As a rank beginner with no usable realm of influence, no inherited experience, no formal teamster education to draw from, I had no way of knowing that at the start I made it all harder than it needed to be. Please don’t mistake me, it IS work and it can be hard. What I want to explain is that the ready effectiveness that escaped me at the start had always been available had only I been shown that “expectation” (read insistence), the rigors of routine, suitable and correct repetition plus natural time signatures could make most beginnings smooth and enjoyable experiences. I had to learn that it was and is more about training myself than training the horses or mules.

Three things in retrospect jump back at me:

  1. You need to learn a whole set of basic truths and structural essentials, FIRST, otherwise failure awaits.
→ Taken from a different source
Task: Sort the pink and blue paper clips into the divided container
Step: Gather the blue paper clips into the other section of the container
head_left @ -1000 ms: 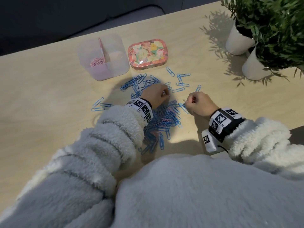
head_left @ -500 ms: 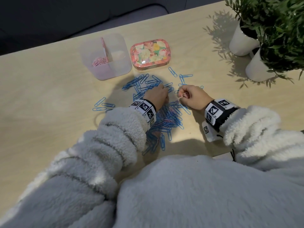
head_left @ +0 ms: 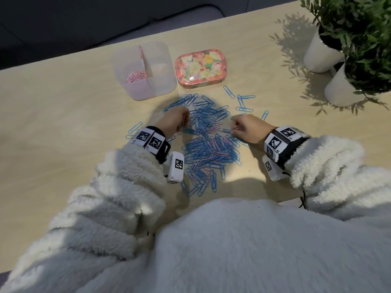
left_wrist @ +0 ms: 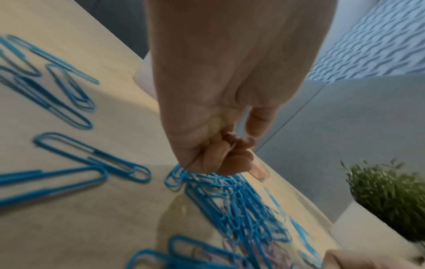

If you can’t ‘learn’ these things then at the very least you must have guides, the answers, diagrams, resources at your finger tips. These truths include but are not limited to: what makes horses tick – why they might work for you – harness design and function – basic principles of harnessing, hitching and driving.
  2. After you have that learning and/or those resources under your belt, you need to find a way to step into a working routine, even if only for a short formative period of days, with someone else’s good animals, a routine where safety, calm acceptance and effectiveness are a given. Feel that this system works and that you might be able to learn it. This will give you a sense of what is possible and necessary. This will inflate your excitement and determination.
  3. You need opportunities, warts, stumbles and all, to learn WITH your own horses. Here YOU may learn to guide, apply and accept while your horses develop. Completely out of sequence I offer here that you, no matter your seniority with the system and no matter the age and training level of your horses or mules, you are training your animals every second you are working with them. And the things you do, the habits you develop will stay with you for a lifetime.

Fifty plus years ago, I started farming with horses because I had no money for tractors. Even before that I had some small experience. Because of my attraction to horses and mules in harness I had acquired a team of mares and used them for recreation, plowing, parades, wagon rides etc. I was a member of a couple of draft horse clubs and took in shows and matches for fun. Listening to old master teamsters, watching them work their horses, paying close attention to every little detail, I became a human sponge absorbing great chunks of vital information. It was easy for me because I was totally transfixed by the craft and “wanted” to learn. So with this as preliminary, I had a little bit of experience. That did not translate completely to what was coming next. You can know the basics of how to harness a horse but that isn’t enough – you must have a working understanding of the systems of animal power. When I made the leap to go from managing cattle and sheep ranches for absentee owners to having my own small farm, I had to teach myself to work six days a week with the draft horses in order to get my farming done. Seventeen acres of vegetables is a tremendous amount of work in and of itself. Ten acres was in corn, and two acres in beans, and three acres in pumpkins, an acre of potatoes, and an acre of miscellaneous greens. Then add in fifteen acres of hay and five acres of grain. Work, work, work. Each morning I had to get to the field at first light and set to work. I could not afford delays or setbacks. It was exhausting and in some areas I failed miserably but keeping the farm meant making everything work.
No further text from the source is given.